3. Materials and research methods
The study focuses on combining two different approaches (texture analysis and convolutional neural
networks) to solve the problem of classifying liver diseases on ultrasound images. The proposed
network architecture implements a combination of these methods.
The clinical base of the study consists of 210 images of ultrasound diagnostics, including 120 images
with normal liver and 90 images of patients. The images showed areas of interest (texture of the liver
parenchyma, its functional tissue), pre-marked by medical professionals on ultrasound images in b-
mode of the device (Fig. 1) - 291 normal and 223 in pathology.

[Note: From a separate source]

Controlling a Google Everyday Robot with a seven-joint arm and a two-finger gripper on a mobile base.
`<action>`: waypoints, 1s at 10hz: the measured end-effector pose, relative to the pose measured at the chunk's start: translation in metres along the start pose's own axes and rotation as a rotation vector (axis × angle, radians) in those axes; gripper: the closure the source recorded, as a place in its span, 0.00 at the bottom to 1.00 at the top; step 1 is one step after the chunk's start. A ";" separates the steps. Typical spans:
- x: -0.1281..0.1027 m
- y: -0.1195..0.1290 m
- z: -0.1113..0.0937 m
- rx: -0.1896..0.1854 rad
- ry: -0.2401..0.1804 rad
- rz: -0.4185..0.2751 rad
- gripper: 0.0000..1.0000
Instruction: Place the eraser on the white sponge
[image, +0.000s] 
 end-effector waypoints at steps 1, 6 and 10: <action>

These images were obtained, recorded and anonymized as a result of examination of 64 patients
(including 27 with diffuse diseases and 37 in normal) in the state institution "Institute of Nuclear
Medicine and Radiation Diagnostics of the National Academy of Medical Sciences of Ukraine
Figure 1: Medical image of human liver ultrasound and radiological diagnostics
4. Literature review
Diffuse liver disease is a dangerous group of diseases, in the absence of which can develop cirrhosis
and liver cancer (hepatocellular carcinoma) [2]. The main feature of this group of liver diseases is that
they trigger the process of daily breakdown of liver cells - chronic inflammation, or the development
of fibrosis [3].
Fibrosis is characterized by the appearance of denser connective tissue, which can be observed
during ultrasound examination of the liver. The human body forms scars trying to isolate inflammation.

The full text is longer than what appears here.